Superior Court of Justice
COURT FILE NO.: CV-21-00657335-0000
DATE: 20210309
ONTARIO
SUPERIOR COURT OF JUSTICE
BETWEEN:
STEPHEN WALLACE and DENISE WALLACE
Plaintiffs
– and –
PRISTINE DEVELOPMENTS INC., FAZLI AJDAREVIC, also known as FAZLI AJDAREVIC, also known as FAZL AJDAREVIC, also known as FAZL AJDAREUIC, also known as FAZ AJ, also known as FAZLI HAJDARI, NAZLIJE AJDAREVIC and JOHN DOE, JANE DOE and DOE CORPORATION
Defendants
COUNSEL:
Norman Groot, for the Plaintiffs
Ronald Allan, for the Defendant, Pristine Developments Inc.
HEARD: In Writing
REASONS FOR JUDGMENT
Papageorgiou J.
[1] The plaintiffs brought a motion in writing for a Mareva injunction against the defendants Fazli Ajdarevic and his company Pristine Developments Inc. (the “Responding Defendants”) without notice, for broad injunctive relief, including the following:
(a) an interim and interlocutory Mareva injunction, restraining the Responding Defendants from disposing of or dealing with any assets, worldwide, that have a value up to $1,500,000, or engaging in any transaction that has the effect of transferring assets out of Ontario, or instructing anyone from doing so on his behalf;
(b) as an ancillary order to the Mareva injunction, that the Responding Defendants prepare and provide to counsel for the Plaintiffs, within seven days, a sworn declaration describing the nature, value and location of all their assets, worldwide;
(c) as an ancillary order to the Mareva injunction, that the Responding Defendants provide an accounting of the transfers affecting proceeds of the sale of 544 Marksbury Road, Pickering, on September 17, 2020, and 373 Dyson Road, Pickering, on November 13, 2020, within seven days, a sworn declaration describing the nature, value and location of all their assets, worldwide; and
(d) as an ancillary order to the Mareva injunction, that Mr. Ajdarevic appear on a date to be set by this Court to be examined, on his affidavits, or if he does not produce any, than on what has occurred to the proceeds of sale and mortgages on 544 Marksbury Road, Pickering, and 373 Dyson Road, Pickering; and
(e) orders for relief against non-parties.

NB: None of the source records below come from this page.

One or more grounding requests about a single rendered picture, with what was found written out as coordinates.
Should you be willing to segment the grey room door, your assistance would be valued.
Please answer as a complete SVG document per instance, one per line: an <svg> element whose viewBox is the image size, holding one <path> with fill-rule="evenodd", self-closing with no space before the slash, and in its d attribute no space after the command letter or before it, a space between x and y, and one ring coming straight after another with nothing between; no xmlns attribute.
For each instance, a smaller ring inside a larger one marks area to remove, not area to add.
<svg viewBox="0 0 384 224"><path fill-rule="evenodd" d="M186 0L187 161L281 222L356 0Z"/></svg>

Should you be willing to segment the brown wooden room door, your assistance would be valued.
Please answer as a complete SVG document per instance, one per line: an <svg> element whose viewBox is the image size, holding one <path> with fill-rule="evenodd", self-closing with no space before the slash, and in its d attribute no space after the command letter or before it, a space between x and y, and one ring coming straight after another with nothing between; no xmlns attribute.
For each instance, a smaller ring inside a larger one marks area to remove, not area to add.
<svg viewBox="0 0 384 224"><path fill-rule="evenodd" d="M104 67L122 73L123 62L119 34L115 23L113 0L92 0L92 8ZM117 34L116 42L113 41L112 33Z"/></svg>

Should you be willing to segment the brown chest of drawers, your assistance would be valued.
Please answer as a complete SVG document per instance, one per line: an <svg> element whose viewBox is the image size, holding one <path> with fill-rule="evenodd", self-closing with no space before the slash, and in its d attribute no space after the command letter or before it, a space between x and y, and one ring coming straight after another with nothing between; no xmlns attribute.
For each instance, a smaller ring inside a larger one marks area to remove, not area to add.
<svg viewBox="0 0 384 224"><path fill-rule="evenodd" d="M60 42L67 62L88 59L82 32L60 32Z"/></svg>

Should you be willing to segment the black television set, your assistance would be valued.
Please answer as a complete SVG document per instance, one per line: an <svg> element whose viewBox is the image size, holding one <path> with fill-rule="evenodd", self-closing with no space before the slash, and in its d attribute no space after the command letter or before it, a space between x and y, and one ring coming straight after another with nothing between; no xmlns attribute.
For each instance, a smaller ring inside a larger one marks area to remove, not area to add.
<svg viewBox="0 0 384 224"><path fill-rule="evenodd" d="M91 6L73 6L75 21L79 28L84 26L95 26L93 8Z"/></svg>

[2] I ordered that the Responding Defendants be granted brief notice of this proceeding and that this motion continue today, March 9, 2021 at 9:00.
[3] The defendant Fazil Ajdarevic attended today in person and requested an adjournment to retain counsel.
The requirements for a Mareva Injunction
[4] Where a moving party seeks a Mareva injunction they must establish the following:
a. a strong prima facie case;
b. they would suffer irreparable harm if the injunction is not granted;
c. that the balance of convenience favours granting the injunction. Chitel v. Rothbart, 1982 1956 (ON CA), 39 O.R. (2d) 513 (Ont. C.A.); Petro-Diamond Inc. v. Verdeo Inc., 2014 ONSC 2917, 13 C.B.R. (6th) 211, at para. 25.
[5] Additionally, the moving party must show:
d. some grounds for believing the respondent has assets within the court’s jurisdiction; and
e. that the respondent is removing or there is a real risk that he or she is about to remove the assets from the jurisdiction, or that the respondent is otherwise dissipating or disposing of such assets in a manner clearly distinct from his or her usual or ordinary course of business or living, so as to render the possibility of future tracing of assets remote, if not impossible in fact or law: see Chitel.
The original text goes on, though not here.